Zhengzhou Railway Station (郑州火车站 (Zhèngzhōu Huǒchē Zhàn)) is a metro station on Zhengzhou Metro Line 1 and Line 10. The station lies beneath the West square of Zhengzhou railway station.

A wall at the station concourse is decorated as a train carriage painted in typical Chinese railway livery of olive green.

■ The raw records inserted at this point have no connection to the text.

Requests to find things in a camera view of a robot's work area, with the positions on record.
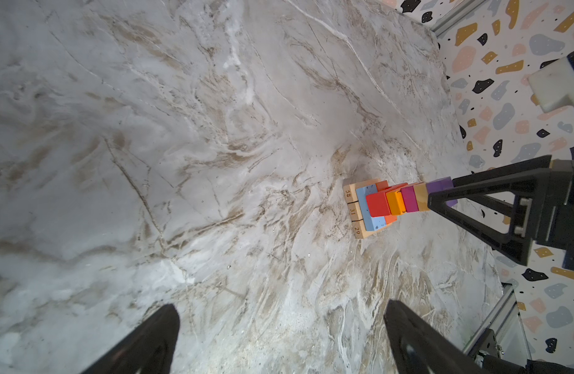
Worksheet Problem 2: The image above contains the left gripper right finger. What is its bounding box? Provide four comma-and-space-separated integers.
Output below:
384, 300, 486, 374

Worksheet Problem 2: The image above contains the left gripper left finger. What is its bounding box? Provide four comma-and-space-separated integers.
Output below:
84, 304, 180, 373

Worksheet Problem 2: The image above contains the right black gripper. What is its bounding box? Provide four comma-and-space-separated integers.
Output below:
428, 155, 574, 271

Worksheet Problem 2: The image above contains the purple cube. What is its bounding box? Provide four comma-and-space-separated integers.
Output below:
426, 177, 454, 196

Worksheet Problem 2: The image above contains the ridged natural wood cube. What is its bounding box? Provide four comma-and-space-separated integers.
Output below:
413, 182, 429, 211

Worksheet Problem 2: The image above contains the magenta cube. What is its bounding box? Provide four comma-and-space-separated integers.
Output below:
400, 183, 419, 213

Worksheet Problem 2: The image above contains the natural wood block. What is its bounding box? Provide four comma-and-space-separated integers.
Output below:
343, 179, 380, 204
352, 220, 391, 239
347, 201, 363, 221

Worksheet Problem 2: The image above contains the yellow-orange block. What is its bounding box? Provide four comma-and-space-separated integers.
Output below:
385, 189, 407, 216

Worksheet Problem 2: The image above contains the light blue block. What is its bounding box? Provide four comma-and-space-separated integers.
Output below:
356, 183, 387, 232

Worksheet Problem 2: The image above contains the orange-red block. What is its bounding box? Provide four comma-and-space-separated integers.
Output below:
376, 180, 397, 225

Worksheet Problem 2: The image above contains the red block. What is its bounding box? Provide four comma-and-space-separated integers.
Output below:
366, 183, 408, 218

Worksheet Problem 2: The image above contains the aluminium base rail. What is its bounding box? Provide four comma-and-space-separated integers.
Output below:
463, 284, 532, 367

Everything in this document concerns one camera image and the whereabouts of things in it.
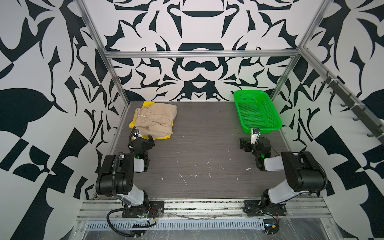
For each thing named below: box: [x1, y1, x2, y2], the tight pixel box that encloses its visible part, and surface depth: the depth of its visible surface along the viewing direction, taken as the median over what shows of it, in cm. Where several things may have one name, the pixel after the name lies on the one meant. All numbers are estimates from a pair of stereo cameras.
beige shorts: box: [135, 103, 178, 138], surface depth 104 cm
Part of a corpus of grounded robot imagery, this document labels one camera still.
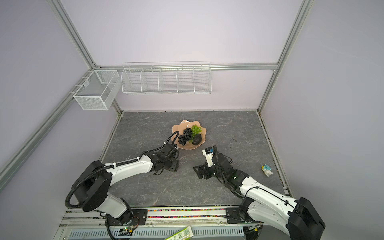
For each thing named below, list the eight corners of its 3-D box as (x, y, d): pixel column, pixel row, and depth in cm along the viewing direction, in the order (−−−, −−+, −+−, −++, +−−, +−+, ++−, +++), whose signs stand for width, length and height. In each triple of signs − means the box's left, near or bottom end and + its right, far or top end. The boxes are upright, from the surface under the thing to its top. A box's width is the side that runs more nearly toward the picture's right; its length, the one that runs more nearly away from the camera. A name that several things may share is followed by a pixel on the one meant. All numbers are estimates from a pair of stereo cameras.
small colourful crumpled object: (263, 176, 89) (265, 174, 86) (260, 167, 93) (262, 164, 90) (270, 176, 89) (273, 174, 86) (267, 167, 93) (270, 164, 90)
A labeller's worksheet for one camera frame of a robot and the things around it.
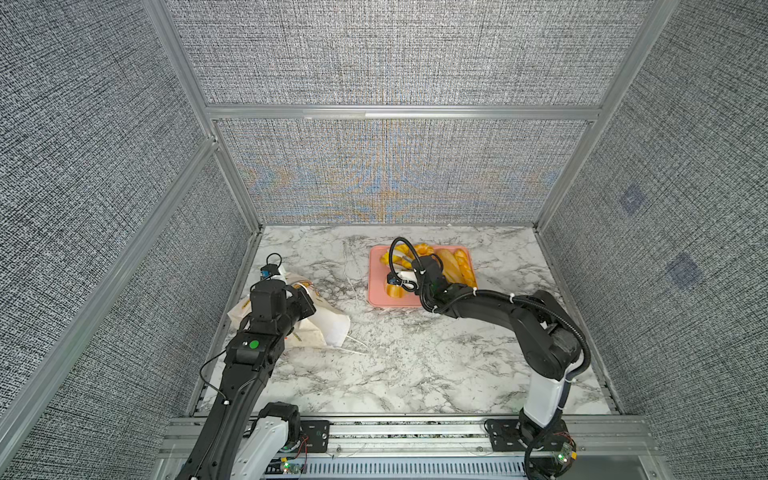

| Preceding station | Zhengzhou Metro |  |  | Following station |
|---|---|---|---|---|
| Yixueyuan towards Henan University of Technology |  | Line 1 |  | Erqiguangchang towards New Campus of Henan University |
| Yixueyuan towards Zhengzhouxi Railway Station |  | Line 10 |  | Terminus |

===Station layout===
The station has 3 levels underground. The concourse is on the B2 level and a single island platform for Line 1 is on the B3 level. The part for Line 10 opened on 28 September 2023.

===Future development===
The station will become an interchange station of Line 1 and Line 10 upon the completion of Line 10.

==Bus terminals==
The station is an important urban public transit hub and several bus terminals are around the station, including the following.
- Railway Station North Terminus () on the north side of the east plaza.
- Railway Station South Terminus () on the south side of the east plaza.
- Railway Station (Yima Road) () on Yima Road, the south side of the east plaza.
- Railway Station West Plaza () on the west plaza.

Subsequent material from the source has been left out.